I am trying to do the following in Python:
- Import iris data base
- create a new column with the name target_measure that will be the multiplication of the natural log of Sepal.Width times the squeared Petal.Width
- create a new variable called categorical_measure that will clasify the previous column into 3 labes like so: if target_measure<1.5 then it will be: "<1.5", target_measure>=1.5 and target_measure<3.5 then it will "1.5-3.5" any other will be "out of target"
- calculate the mean sepal and petal width grouping by species as well as the count of all labels in the column categorical_measure
- finally filter all rows with "out of target" count is equal or greater than 5
We can download/import the iris dataset here:
data=pd.read_csv("https://gist.githubusercontent.com/curran/a08a1080b88344b0c8a7/raw/0e7a9b0a5d22642a06d3d5b9bcbad9890c8ee534/iris.csv")
My R code goes as follows
library(tidyverse)
data=iris # R's built-in fun to import iris
#desired output
data %>% # this is known as a pipe in R and will exc the lines below feed from the data env object
group_by(Species) %>% #groups by species
mutate(target_measure=log(Sepal.Width)*(Petal.Width)^2)%>% #creates column target_measure
mutate(categorical_measure=case_when(target_measure<1.5~"<1.5", #creates column categorical_measure based on criteria
target_measure>=1.5 & target_measure<3.5~"1.5-3.5",
TRUE~"out of target")) %>%
summarise(mean_of_sepal=mean(Sepal.Width), #calculates mean of sepal.width of grouped data
mean_of_petal=mean(Petal.Width),
'No of 1.5'=sum(categorical_measure=="<1.5"), #calculates count label="<1.5" from column categorical_measure
'No of 1.5-3.5'=sum(categorical_measure=="1.5-3.5"),#calculates count label="1.5-3.5"

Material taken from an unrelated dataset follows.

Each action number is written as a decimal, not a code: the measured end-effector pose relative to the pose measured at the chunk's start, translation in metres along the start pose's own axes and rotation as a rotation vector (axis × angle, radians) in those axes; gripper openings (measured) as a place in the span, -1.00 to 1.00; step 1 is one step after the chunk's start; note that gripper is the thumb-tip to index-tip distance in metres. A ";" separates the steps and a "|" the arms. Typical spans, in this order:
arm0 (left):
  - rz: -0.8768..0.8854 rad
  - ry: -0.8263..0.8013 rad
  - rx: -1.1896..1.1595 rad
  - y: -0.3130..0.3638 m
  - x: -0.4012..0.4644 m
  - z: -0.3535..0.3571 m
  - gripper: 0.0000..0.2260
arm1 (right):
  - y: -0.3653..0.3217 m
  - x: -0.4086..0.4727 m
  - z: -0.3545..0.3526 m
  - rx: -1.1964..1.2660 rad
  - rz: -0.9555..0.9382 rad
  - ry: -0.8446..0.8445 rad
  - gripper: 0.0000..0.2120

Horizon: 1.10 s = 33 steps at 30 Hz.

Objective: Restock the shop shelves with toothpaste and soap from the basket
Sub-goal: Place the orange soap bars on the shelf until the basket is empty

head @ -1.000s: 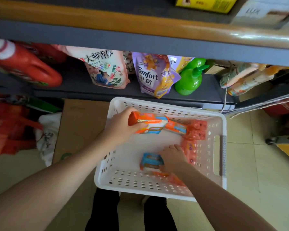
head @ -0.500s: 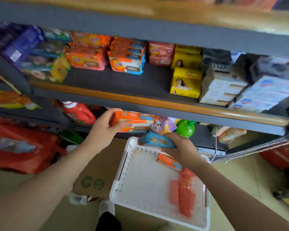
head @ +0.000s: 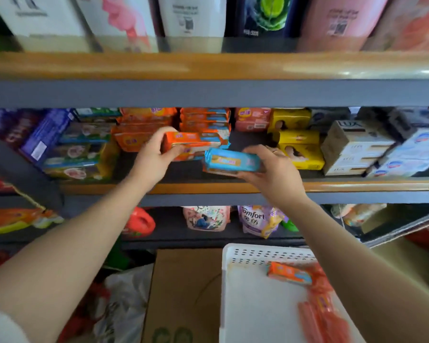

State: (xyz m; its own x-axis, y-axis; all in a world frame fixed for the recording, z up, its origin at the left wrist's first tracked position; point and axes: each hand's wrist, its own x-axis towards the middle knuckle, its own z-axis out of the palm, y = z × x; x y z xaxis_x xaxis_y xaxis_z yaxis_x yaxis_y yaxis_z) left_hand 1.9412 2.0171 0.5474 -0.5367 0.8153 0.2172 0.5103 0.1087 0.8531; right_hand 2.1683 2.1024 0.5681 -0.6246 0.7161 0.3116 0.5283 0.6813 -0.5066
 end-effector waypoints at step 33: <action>-0.382 -0.077 -0.559 0.042 -0.093 0.024 -0.77 | -0.040 -0.019 0.039 1.567 0.608 -0.285 -0.61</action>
State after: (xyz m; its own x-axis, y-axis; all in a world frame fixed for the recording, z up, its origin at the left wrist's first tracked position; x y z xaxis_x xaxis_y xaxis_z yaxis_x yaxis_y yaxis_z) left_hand 2.0286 1.9598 0.5517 -0.5504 0.8186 -0.1644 -0.1400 0.1036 0.9847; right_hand 2.1366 2.0554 0.5505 -0.7287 0.6310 -0.2661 -0.2096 -0.5754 -0.7906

'No of out of target'=sum(categorical_measure=="out of target")) %>% #calculates count label="out of target"
filter(`No of out of target`>=5) # filters desired output
code without comments (for faster reading)
data %>%
group_by(Species) %>%
mutate(target_measure=log(Sepal.Width)*(Petal.Width)^2)%>%
mutate(categorical_measure=case_when(target_measure<1.5~"<1.5",
target_measure>=1.5 & target_measure<3.5~"1.5-3.5",
TRUE~"out of target")) %>%
summarise(mean_of_sepal=mean(Sepal.Width),
mean_of_petal=mean(Petal.Width),
'No of 1.5'=sum(categorical_measure=="<1.5"),
'No of 1.5-3.5'=sum(categorical_measure=="1.5-3.5"),
'No of out of target'=sum(categorical_measure=="out of target")) %>%
filter(`No of out of target`>=5)
My desired output is:
# A tibble: 1 x 6
Species mean_of_sepal mean_of_petal `No of 1.5` `No of 1.5-3.5` `No of out of target`
<fct> <dbl> <dbl> <int> <int> <int>
1 virginica 2.97 2.03 0 11 39
Is there a way to achive this level of simplicity in Python?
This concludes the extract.